Tepat setelah kalimat itu diutarakan Naomi, langkah Schatten di depannya berhenti. Membuat Naomi yang diseret di belakangnya otomatis juga berhenti, menelan ludah gugup—apakah kata-katanya memperburuk suasana hati anak lelaki itu? Padahal, Naomi hanya semata-mata merasa tidak enak karena sikap berlebihan kedua orangtuanya yang kelewat berlebihan.

"Tidak,"

Naomi mendongak, merasa mendengar sepotong lirih suara Schatten.

"Akulah yang seharusnya minta maaf. Membuatmu terjebak dalam situasi tidak enak seperti tadi. Tapi masalahnya, aku tak punya pilihan lain."

Baru kali ini Naomi mendengar suara Schatten jatuh sekelam itu. Gadis itu pun memberanikan diri berinisiatif, "Apakah ... kau sedang punya masalah?"

Dalam satu sentakan, Schatten berbalik lurus menghadap Naomi. Lantas menundukkan kepala dalam-dalam hingga punggungnya membentuk sudut sembilan puluh derajat dengan kedua tangan rapat di sisi tubuh, berucap rendah penuh kesungguhan.

"Kumohon, jadilah kekasihku!"

***

"...Maafkan aku." Schatten berujar pelan dengan rasa bersalah, sembari menyodorkan segelas perasan limun segar yang dibelinya di sebuah kedai kepada Naomi.

Gadis berambut panjang sehitam langit malam itu lekas menyambut gelas limun yang diberikan Schatten, lantas meneguknya cepat—sensasi kecut-manisnya yang dingin menyegarkan kembali hati Naomi yang sempat membeku sekaku es batu di dalam gelas limunnya karena salah paham.

"Hum, tidak apa-apa, kok!" Naomi berusaha mempertahankan senyum, "Jadi ... maksudmu yang sebenarnya...?"

Schatten menghela napas, berharap gugup yang berdiam di hatinya bisa berkurang dengan itu—yang tinggal harapan saja, karena anak lelaki itu masih bergestur canggung dengan tangan mengusap tengkuk. "Aku ... membutuhkan bantuanmu, untuk berpura-pura menjadi kekasihku,"

"Berpura-pura?" kernyit Naomi bingung.

"Uh, bukan secara publik, hanya dalam satu waktu ini saja." Kembali, anak lelaki itu menghela napas—sepertinya memutuskan akan benar-benar berterus terang. "Untuk kubawa ke hadapan ayahku."

Naomi mempersiapkan atensi penuh tanpa niat menyela.

Maka, Schatten melanjutkan. "Garis besarnya, sama seperti orangtuamu. Dan kujamin semua orangtua di kota terkutuk ini. Bedanya, jika kedua orangtuamu masih dalam tahap semacam menyarankanmu untuk mulai mencari pasangan, ayahku sudah sampai tahap ancaman akan dijodohkan." Gurat frustasi tercetak jelas di wajahnya, yang tidak terhapus dalam sekali usapan tangan.

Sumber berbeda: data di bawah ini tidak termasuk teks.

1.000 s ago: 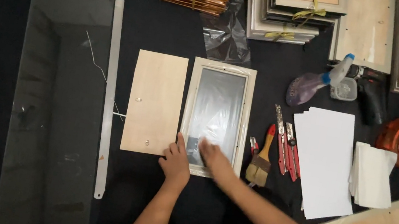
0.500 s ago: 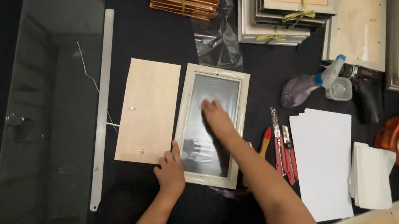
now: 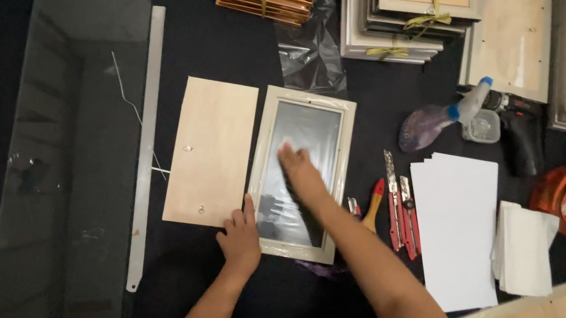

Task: Cleaning a glass pane for a frame and cutting a paper backing to size using a ruler and utility knife.

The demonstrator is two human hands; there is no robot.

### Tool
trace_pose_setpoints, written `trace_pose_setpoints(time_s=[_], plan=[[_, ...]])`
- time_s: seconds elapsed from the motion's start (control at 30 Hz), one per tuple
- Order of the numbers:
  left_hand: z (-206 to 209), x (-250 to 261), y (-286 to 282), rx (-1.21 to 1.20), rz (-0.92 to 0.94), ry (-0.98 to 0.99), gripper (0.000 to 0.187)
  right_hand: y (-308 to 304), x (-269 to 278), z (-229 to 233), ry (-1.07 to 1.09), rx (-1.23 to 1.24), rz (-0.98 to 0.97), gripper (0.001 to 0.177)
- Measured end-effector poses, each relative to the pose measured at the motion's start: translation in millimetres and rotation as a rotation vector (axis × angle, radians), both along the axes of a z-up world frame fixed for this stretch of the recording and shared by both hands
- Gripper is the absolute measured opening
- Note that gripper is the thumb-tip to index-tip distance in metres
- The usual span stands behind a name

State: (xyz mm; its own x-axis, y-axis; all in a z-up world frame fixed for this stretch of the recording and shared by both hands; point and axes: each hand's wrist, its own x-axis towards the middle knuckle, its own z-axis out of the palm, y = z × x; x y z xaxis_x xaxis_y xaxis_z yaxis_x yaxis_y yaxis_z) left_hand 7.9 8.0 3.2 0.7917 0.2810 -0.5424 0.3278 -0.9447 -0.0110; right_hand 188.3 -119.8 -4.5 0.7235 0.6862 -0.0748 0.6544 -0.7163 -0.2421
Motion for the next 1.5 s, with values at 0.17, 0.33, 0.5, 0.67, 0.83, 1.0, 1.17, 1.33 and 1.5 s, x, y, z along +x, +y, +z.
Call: trace_pose_setpoints(time_s=[0.17, 0.33, 0.5, 0.67, 0.83, 1.0, 1.17, 1.33, 1.5], plan=[[-1, 0, 0, 0.095, 0.005, -0.130, 0.107, -16, -112, 30, 0.013, -0.081, 0.270, 0.046], [6, 1, 1, -0.073, 0.039, 0.043, 0.119, -26, -147, 34, -0.035, -0.135, 0.410, 0.040], [0, -2, -6, 0.093, 0.022, -0.104, 0.106, -22, -68, 14, -0.187, -0.189, 0.432, 0.038], [7, -8, -10, 0.229, -0.017, -0.288, 0.089, 6, 64, -27, -0.314, -0.136, 0.221, 0.032], [-4, -4, -5, 0.337, -0.032, -0.396, 0.077, 29, 125, -37, -0.059, -0.050, -0.132, 0.041], [14, 0, -2, 0.043, 0.001, 0.001, 0.109, 34, 109, -46, -0.080, -0.063, -0.050, 0.035], [13, 4, 3, -0.046, 0.063, 0.043, 0.120, 17, -17, -4, 0.121, -0.020, 0.060, 0.036], [44, 7, 6, -0.149, 0.111, 0.077, 0.126, -10, -128, 23, 0.081, -0.204, 0.389, 0.032], [19, 1, 2, -0.042, 0.092, 0.010, 0.108, -6, -107, 32, 0.000, -0.082, 0.502, 0.022]])
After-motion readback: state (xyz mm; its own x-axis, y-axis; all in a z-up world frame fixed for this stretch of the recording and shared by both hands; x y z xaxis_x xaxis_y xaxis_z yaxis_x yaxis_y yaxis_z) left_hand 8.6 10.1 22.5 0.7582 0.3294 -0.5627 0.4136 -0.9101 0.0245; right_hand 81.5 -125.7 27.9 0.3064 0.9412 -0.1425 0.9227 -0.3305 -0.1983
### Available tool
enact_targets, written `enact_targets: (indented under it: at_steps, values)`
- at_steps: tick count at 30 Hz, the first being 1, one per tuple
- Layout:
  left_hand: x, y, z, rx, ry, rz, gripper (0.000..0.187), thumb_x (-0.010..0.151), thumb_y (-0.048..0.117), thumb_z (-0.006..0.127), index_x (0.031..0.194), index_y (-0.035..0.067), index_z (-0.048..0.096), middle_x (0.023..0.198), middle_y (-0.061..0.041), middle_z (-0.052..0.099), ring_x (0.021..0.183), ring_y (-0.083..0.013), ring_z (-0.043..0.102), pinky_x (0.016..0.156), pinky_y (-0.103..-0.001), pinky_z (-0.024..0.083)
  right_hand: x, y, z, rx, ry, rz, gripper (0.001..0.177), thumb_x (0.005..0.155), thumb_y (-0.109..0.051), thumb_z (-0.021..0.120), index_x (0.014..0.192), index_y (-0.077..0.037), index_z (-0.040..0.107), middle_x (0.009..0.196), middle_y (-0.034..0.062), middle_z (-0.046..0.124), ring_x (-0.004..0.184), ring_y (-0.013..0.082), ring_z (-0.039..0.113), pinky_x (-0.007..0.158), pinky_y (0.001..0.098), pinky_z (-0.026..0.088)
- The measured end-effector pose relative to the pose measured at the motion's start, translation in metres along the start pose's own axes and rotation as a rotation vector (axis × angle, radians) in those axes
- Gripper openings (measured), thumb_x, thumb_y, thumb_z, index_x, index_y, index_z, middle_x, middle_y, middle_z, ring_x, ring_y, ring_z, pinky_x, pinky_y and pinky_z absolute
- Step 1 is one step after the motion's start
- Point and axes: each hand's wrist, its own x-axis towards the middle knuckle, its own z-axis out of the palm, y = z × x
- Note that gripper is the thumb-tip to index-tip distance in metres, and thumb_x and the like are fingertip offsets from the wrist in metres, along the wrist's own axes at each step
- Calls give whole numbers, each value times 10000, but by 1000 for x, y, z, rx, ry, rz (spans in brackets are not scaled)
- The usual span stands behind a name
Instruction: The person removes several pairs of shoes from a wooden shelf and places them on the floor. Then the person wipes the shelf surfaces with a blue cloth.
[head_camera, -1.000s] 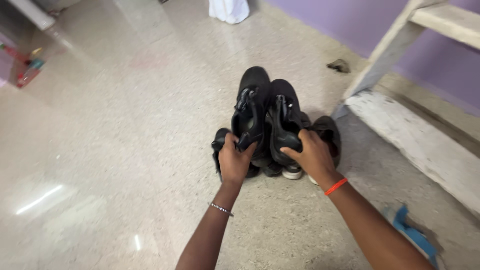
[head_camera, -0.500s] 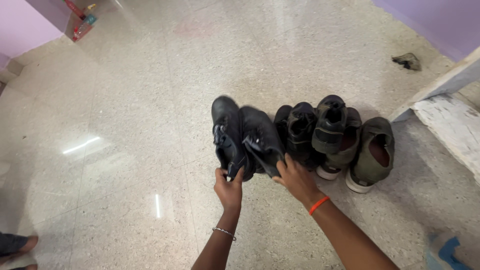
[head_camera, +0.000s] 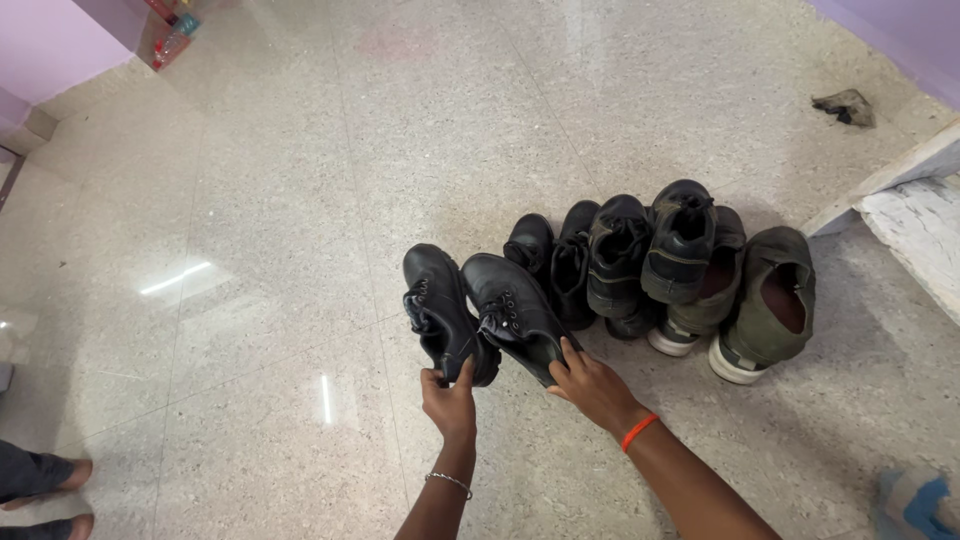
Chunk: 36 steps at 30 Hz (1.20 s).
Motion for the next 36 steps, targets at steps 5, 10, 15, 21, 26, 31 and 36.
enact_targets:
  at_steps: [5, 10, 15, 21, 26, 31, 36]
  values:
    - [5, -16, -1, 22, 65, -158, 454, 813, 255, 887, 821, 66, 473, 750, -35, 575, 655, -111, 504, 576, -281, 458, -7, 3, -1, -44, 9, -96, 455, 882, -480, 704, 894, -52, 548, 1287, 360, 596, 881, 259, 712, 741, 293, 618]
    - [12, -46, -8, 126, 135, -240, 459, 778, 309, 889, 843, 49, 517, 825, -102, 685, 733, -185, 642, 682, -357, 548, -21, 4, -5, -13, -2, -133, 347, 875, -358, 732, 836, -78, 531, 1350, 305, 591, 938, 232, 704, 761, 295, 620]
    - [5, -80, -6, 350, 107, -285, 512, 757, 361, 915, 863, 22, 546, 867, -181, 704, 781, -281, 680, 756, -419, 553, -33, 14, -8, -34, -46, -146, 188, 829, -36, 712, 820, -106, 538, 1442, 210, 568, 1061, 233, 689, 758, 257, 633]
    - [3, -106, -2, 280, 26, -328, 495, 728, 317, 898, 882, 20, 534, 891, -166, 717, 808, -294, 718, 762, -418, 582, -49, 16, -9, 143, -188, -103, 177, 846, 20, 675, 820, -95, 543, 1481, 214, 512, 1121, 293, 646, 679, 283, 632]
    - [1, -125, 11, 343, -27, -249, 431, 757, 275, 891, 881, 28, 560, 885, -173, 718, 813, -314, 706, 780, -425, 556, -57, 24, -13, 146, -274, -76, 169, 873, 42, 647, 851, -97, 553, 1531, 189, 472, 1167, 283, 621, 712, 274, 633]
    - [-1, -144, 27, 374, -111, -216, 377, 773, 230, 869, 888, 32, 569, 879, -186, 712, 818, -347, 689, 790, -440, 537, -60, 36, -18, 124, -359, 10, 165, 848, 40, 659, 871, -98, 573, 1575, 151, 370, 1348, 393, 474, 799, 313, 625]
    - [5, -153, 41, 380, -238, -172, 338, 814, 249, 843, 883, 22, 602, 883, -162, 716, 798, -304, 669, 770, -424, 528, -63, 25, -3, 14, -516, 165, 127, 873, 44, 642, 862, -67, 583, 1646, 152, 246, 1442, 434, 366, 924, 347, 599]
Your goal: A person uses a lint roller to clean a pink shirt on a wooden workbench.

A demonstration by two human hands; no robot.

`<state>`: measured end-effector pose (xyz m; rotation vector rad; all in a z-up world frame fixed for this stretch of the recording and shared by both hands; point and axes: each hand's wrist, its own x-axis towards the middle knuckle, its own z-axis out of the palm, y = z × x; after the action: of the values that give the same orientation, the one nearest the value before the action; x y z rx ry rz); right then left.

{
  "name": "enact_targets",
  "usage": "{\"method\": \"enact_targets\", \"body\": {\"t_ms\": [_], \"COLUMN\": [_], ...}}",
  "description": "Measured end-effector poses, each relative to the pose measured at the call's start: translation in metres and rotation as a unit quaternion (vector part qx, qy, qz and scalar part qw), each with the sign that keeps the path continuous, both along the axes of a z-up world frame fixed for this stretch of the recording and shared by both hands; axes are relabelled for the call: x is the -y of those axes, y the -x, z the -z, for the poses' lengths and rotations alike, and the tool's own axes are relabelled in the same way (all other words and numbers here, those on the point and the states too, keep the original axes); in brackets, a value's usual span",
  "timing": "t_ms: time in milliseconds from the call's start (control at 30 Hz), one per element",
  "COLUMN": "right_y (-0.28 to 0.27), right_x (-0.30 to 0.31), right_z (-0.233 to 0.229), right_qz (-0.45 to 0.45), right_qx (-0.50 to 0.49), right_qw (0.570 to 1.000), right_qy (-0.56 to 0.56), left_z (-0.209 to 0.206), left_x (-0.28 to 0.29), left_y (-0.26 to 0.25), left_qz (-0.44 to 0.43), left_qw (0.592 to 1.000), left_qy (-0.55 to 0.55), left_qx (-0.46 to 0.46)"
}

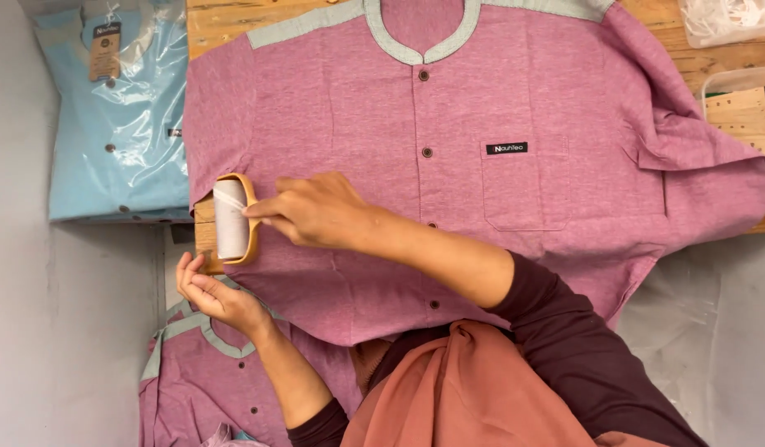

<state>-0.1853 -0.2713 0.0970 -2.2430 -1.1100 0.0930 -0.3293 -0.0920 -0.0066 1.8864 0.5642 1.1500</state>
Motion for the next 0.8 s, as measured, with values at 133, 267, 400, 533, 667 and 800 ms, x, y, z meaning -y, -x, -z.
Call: {"method": "enact_targets", "body": {"t_ms": [133, 267, 400, 533, 667, 800], "right_y": [0.003, 0.011, 0.019, -0.013, -0.084, -0.143], "right_x": [0.055, 0.15, 0.181, 0.13, 0.044, -0.017], "right_z": [-0.019, -0.075, -0.105, -0.064, -0.024, 0.01], "right_qz": [-0.015, 0.021, 0.103, 0.119, 0.15, 0.176], "right_qx": [0.01, 0.001, -0.083, -0.022, 0.024, 0.061], "right_qw": [1.0, 0.992, 0.967, 0.975, 0.982, 0.978], "right_qy": [-0.017, 0.122, 0.219, 0.187, 0.114, 0.089], "left_z": [0.007, 0.01, -0.014, -0.033, -0.047, -0.055], "left_x": [-0.006, -0.02, -0.02, -0.012, 0.001, 0.008], "left_y": [0.003, -0.002, -0.021, -0.039, -0.039, -0.039], "left_qz": [-0.011, -0.007, 0.005, 0.046, 0.043, 0.036], "left_qw": [0.999, 0.987, 0.952, 0.949, 0.944, 0.946], "left_qy": [-0.02, -0.137, -0.271, -0.268, -0.247, -0.215], "left_qx": [-0.025, -0.084, -0.145, -0.157, -0.215, -0.239]}}
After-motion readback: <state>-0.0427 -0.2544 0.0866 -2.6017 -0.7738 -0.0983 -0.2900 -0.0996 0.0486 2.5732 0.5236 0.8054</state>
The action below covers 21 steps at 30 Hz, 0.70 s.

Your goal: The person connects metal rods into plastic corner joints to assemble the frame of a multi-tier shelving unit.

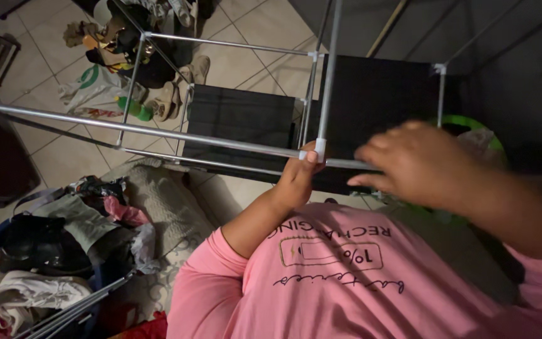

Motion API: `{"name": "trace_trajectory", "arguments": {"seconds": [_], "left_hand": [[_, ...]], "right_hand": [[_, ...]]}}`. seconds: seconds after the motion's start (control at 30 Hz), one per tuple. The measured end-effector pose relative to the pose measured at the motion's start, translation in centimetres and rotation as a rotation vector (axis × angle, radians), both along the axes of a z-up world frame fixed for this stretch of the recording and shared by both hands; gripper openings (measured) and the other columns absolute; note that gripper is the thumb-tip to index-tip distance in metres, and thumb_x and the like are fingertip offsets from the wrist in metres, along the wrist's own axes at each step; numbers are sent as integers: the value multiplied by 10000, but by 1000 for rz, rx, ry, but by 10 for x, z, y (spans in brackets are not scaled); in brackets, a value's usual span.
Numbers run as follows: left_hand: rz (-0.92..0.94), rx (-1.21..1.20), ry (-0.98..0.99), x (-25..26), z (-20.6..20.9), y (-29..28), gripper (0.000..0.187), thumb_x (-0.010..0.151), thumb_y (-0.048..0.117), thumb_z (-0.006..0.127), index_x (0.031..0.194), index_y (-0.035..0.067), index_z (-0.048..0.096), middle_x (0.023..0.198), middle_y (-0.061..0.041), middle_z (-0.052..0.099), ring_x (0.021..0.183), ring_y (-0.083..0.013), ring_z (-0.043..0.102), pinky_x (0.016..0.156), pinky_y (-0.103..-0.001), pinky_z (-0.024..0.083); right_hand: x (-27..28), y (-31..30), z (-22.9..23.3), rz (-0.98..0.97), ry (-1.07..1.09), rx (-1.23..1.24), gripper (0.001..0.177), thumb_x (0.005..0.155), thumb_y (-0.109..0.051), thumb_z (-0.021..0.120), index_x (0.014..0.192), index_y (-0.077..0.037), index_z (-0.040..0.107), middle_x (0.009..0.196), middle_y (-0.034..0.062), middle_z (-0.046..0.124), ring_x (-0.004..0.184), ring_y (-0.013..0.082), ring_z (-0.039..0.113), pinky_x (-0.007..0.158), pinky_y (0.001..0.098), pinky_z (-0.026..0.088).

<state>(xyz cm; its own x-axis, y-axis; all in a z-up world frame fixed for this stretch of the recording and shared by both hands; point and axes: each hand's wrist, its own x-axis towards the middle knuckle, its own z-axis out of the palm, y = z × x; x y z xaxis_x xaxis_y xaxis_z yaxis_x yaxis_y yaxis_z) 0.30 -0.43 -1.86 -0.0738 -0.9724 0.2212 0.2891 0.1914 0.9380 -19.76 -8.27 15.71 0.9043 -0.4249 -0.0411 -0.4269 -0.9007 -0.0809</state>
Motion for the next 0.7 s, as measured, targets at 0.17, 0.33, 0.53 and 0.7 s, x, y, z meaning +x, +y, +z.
{"name": "trace_trajectory", "arguments": {"seconds": [0.17,0.33,0.53,0.7], "left_hand": [[57,-133,-190,3,9,-1,525,1164,510,313,940,67,485,859,3,414,761,-117,387,703,-294,346],[73,-40,-167,4,8,0,473,1143,447,325,962,49,505,792,18,397,715,-111,345,654,-288,319],[42,-49,-173,7,5,0,428,1156,409,347,974,56,505,804,28,402,721,-101,362,665,-276,342],[1,7,-124,5,3,-1,370,1146,382,374,1027,56,503,779,42,370,711,-87,326,638,-262,313]], "right_hand": [[-7,11,-23,-22,-178,-56,322,927,-389,658,788,-105,597,649,77,632,626,294,669,563,428,508],[-4,12,-30,-44,-161,-103,303,924,-370,648,792,-103,589,632,72,641,603,289,670,544,428,508],[-3,9,-30,-12,-161,-93,299,931,-365,637,823,-90,600,622,82,642,582,288,666,543,424,513],[0,11,-28,-37,-139,-99,310,937,-370,636,814,-88,598,619,91,643,573,294,664,538,424,515]]}}
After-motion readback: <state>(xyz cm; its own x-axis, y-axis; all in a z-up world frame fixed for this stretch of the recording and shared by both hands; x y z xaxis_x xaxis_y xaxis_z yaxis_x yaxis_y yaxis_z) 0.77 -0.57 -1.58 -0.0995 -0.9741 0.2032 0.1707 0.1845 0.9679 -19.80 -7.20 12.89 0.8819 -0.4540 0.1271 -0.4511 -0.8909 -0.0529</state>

Ternganga, Naomi merasa bergidik membayangkannya. Dia tahu, karena sekelas dengannya, Schatten pastilah maksimal selisih usia satu-dua tahun lebih tua darinya, bukan? Sekitar umur tujuh belas-delapan belas tahun? Sudah dituntut dijodohkan?

Ternyata Schatten memang benar. Kutukan itu membuat semuanya menjadi sinting.

"Tentu saja mana mau aku dijodohkan? Karena itulah, aku butuh bantuanmu untuk berakting menjadi kekasihku, Naomi." Sampailah Schatten pada inti ucapannya. "Aku tidak punya teman perempuan selain kau. Terlebih lagi, kau sudah cukup mengenalku akhir-akhir ini, 'kan? Tidak akan terlalu aneh bagimu untuk berakting. Tidak perlu kontak fisik romantis atau apalah—akui saja bahwa kau adalah kekasihku. Paling-paling, ayahku hanya akan mengajakmu mengobrol ringan, tidak usah takut."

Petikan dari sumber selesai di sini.